Another grim surgery loomed. The plan was to remove the mummified thumb and then surgically attach his hand to the side of his body in an effort to regrow as much of its lost vascular infrastructure as necessary. Plugging his hand into his body cavity didn’t turn out to be necessary after all. At some point during the procedure, one of the anesthesiologists decided to buy a sculpture by Powers.

“I managed to sell a piece entirely unconscious,” the artist says.

Adam Poots, the founder and owner of a tabletop board-game company based in Queens, N.Y., is an expert in the realm of digital fabrication. His company produces Kingdom Death, a boutique fantasy-horror game with cards, dice and monstrous hard-plastic figurines.

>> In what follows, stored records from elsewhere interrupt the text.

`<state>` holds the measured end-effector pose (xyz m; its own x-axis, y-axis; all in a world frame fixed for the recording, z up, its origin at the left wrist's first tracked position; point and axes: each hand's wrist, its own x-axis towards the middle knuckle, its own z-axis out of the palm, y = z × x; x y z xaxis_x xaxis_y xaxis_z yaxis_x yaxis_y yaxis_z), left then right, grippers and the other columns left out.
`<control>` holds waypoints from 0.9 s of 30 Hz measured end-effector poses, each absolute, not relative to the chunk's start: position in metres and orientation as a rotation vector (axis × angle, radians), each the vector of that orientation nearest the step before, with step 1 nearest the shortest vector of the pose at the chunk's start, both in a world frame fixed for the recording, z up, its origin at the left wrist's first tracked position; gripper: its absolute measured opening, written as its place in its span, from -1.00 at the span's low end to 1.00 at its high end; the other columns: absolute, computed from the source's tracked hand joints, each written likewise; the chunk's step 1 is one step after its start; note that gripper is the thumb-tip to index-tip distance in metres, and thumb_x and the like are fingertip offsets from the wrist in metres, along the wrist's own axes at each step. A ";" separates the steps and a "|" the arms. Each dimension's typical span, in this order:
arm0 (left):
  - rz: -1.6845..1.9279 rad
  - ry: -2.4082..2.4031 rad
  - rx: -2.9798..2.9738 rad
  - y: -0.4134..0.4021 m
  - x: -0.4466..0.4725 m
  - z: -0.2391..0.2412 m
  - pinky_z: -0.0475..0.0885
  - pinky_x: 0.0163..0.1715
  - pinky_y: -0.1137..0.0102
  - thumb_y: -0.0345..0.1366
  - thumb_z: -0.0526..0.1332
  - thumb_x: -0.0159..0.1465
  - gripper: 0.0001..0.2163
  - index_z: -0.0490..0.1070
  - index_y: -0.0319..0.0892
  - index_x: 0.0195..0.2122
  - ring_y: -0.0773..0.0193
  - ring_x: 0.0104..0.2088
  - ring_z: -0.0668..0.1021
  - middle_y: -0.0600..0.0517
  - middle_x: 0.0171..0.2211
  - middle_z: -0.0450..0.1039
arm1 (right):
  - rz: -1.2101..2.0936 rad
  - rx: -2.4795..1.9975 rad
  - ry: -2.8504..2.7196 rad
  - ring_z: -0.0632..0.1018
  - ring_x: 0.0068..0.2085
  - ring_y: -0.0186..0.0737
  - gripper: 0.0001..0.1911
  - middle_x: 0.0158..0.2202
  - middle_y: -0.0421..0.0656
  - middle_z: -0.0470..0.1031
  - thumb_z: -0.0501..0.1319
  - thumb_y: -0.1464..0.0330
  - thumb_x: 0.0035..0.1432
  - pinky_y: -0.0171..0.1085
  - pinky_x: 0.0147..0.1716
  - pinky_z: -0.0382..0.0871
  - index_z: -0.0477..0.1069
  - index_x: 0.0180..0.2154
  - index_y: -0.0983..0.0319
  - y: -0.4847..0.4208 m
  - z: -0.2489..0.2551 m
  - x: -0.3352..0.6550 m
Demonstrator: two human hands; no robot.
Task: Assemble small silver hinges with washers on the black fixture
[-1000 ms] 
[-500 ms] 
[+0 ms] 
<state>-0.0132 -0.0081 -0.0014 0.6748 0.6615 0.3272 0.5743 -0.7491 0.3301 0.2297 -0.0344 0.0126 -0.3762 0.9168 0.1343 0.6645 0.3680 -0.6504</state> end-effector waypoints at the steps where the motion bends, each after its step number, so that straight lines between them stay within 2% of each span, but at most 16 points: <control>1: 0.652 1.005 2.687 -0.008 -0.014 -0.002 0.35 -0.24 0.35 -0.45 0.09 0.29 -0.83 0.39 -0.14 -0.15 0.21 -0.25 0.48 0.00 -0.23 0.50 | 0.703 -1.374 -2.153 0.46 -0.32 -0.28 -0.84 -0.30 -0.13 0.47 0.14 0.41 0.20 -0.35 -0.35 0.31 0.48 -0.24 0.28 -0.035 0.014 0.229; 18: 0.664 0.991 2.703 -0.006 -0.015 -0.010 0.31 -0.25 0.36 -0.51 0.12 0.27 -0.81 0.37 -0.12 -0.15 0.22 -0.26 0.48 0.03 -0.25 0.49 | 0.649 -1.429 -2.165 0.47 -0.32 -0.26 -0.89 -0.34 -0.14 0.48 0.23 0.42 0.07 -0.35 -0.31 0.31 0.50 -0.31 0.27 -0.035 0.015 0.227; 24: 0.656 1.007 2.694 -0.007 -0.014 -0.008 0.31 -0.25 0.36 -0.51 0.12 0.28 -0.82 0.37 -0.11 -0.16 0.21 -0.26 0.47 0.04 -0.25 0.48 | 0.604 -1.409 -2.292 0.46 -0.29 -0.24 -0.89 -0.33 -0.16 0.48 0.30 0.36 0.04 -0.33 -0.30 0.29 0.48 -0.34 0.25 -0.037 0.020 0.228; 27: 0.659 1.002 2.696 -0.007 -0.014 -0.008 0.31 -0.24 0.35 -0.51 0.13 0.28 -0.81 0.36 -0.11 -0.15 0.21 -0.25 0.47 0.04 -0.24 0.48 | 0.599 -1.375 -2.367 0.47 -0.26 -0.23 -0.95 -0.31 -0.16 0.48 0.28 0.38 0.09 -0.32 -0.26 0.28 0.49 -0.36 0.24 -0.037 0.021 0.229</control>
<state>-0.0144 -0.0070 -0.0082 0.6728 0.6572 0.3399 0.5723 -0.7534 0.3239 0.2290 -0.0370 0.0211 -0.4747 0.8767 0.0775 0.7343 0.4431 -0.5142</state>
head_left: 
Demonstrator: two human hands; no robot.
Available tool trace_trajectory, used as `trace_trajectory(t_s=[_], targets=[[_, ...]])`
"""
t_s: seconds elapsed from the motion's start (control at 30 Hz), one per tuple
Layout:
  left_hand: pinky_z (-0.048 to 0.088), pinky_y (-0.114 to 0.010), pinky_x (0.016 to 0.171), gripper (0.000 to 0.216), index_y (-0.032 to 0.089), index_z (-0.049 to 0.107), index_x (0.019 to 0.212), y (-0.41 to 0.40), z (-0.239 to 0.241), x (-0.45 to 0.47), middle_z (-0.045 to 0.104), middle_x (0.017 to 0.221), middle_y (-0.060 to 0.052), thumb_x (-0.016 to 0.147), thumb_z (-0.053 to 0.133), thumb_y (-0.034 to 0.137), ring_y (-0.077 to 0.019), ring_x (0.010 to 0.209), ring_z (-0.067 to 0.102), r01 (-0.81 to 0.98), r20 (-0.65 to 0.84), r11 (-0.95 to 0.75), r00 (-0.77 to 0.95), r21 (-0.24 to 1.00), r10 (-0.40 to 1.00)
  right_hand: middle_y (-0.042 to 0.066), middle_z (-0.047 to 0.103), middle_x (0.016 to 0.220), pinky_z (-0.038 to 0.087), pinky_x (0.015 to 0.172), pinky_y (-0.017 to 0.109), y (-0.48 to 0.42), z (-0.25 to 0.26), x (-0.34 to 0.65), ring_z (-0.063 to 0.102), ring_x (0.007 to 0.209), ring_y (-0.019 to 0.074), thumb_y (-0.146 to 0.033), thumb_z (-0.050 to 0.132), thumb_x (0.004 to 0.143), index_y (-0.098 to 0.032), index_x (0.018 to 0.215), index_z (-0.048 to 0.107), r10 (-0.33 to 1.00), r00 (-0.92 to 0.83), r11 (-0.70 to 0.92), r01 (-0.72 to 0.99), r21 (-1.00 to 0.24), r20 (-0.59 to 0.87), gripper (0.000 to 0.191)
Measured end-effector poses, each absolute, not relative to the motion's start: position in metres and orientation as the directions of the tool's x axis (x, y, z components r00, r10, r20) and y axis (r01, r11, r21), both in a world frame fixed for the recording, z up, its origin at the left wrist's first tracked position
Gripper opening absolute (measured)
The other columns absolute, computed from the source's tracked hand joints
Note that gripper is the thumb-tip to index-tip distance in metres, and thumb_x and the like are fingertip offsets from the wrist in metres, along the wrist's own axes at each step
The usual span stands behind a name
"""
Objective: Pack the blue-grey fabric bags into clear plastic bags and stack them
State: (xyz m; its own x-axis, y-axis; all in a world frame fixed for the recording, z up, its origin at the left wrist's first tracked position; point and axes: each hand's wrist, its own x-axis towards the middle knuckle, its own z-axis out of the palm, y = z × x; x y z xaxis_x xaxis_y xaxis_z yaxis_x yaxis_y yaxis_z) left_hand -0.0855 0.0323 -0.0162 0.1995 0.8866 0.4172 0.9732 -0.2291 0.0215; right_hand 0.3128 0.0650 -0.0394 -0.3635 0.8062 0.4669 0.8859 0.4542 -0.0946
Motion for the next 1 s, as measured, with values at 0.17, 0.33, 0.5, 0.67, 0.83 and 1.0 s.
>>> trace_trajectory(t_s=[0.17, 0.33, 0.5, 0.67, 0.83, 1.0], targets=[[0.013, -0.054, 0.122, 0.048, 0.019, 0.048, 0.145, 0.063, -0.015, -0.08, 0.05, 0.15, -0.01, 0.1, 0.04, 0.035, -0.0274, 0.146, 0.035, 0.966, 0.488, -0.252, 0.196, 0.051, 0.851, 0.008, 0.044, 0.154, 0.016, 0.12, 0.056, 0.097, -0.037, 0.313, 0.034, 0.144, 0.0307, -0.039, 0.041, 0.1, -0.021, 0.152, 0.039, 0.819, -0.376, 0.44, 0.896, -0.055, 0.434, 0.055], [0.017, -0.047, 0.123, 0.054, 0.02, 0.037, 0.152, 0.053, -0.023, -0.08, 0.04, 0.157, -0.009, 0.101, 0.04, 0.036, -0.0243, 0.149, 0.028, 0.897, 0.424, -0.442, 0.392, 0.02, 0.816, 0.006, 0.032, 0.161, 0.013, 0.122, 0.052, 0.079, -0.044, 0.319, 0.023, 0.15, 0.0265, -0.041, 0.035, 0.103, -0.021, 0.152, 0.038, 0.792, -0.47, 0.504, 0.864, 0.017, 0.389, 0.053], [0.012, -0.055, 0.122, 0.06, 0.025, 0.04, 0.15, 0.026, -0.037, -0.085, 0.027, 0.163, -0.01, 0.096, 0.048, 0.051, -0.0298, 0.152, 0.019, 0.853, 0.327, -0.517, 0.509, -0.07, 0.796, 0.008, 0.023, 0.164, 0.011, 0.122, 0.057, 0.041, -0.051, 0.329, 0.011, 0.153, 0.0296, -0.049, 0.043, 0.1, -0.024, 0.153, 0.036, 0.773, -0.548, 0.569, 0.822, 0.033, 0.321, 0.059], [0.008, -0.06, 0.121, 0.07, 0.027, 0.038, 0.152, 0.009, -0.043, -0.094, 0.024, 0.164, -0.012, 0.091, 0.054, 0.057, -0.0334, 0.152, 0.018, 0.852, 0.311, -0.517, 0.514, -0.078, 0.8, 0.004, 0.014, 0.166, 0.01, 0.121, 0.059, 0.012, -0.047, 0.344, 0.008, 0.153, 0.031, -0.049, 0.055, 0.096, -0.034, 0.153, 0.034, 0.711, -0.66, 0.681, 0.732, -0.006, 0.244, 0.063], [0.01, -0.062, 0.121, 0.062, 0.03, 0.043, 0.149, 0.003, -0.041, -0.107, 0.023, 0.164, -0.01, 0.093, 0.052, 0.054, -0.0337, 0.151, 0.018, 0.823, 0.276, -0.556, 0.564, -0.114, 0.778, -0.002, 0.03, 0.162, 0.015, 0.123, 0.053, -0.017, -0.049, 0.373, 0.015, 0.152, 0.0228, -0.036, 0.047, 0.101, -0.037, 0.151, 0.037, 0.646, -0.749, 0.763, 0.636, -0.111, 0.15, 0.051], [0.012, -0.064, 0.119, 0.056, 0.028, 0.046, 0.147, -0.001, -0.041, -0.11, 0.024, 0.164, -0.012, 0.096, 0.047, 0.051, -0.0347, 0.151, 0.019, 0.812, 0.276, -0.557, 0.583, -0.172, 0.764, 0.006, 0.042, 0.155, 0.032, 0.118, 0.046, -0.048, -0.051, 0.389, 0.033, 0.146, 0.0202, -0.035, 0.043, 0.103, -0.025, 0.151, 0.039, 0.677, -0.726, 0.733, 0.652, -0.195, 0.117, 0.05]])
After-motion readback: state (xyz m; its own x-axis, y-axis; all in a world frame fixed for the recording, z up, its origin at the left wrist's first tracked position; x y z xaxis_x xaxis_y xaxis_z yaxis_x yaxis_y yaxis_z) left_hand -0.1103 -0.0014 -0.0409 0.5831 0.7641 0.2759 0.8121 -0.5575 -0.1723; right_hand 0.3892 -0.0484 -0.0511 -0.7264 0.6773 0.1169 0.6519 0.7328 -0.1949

Kingdom Death spawns new creatures by either sculpting and printing them digitally or manufacturing them through molds. One under construction is a sadistic crocodile that feeds on cortisol, the stress hormone.

Kingdom Death

Powers asked Poots to design prosthetics for him. Not just a thumb and finger, but specifically a Kingdom Death-edition thumb and finger.

“He was introduced to me casually,” Poots says. “I didn’t realize he is on a bit of an artistic journey.”

Another sculptor, Bill Albertini, is also designing prosthetics for Powers. He’ll likely try an aluminum material. The eventual design may resemble something from Albertini’s “Pipe Dream Systems,” a sculpture series that resembles surrealist plumbing.

“I’m coming from this not as someone who’s going to make a functional prosthetic,” Albertini says. “That’s out of my wheelhouse.”

Powers is also looking to engineers to replace the everyday function of his left hand. On Jan. 5 he got fitted for custom components manufactured by Naked Prosthetics, a company that specializes in 3D-printed fingers for partial hand amputees. Powers’s insurance balked at paying for these prosthetics, but after three appeals, he persevered.

Bill Albertini

Powers is asking artists for ideas that transcend function — even if these are ornamental parts he wears to art openings. Poots’s design, for example, draws inspiration from a gauntlet prosthetic worn by a 16th-century German knight known as Götz of the Iron Hand. Powers has started a site, Open Paw, to invite artists to submit designs. Postmasters Gallery may eventually exhibit them.

He wouldn’t be alone in finding a creative outlet in his adaptation. Aimee Mullins, the Paralympic athlete and model, who had both of her legs amputated at the knee, has raced competitively in performance prosthetics. She has also sported couture prosthetics for the runway.

Today’s horizon for prosthetics involves neural-computer interfaces and other engineering marvels. But people who experience amputations and other later-in-life disabilities often turn to low-tech innovations, according to Sara Hendren, the author of “What Can a Body Do?: How We Meet the Built World.”

“Sometimes prosthetics come in the form of myoelectrics and biomechatronics,” she says, referring to top-tier lab advances. “Sometimes they come in the form of kitchen tools, straws, peel-and-stick hooks. John is entering that whole heritage.”

Powers says that he has always had a strong sense for his body’s limits. When his life feels balanced, Powers says that he can stand for hours, working in silence, making thousands of repetitive motions.

Now he doesn’t know those same limits. He feels like his training has prepared him for relearning them.

“It’s not that everything’s going to be OK,” Powers says. “It’s just that as an artist, you cannot think past what you’re doing right now. Without thinking, ‘Will I ever have another show? Will I have a retrospective? Will anyone care about this art?’”

His physical therapy was over at the end of the year. Powers says that he doesn’t know when he’ll be able to lift plywood or return to the table saw. His meticulous cuts may be out. But he can always stack blocks.

Powers says that he thinks with his hands. For now, he’s squarely focused on his recovery.

“Art has given me a way to look at this,” he says, “and take part in this.”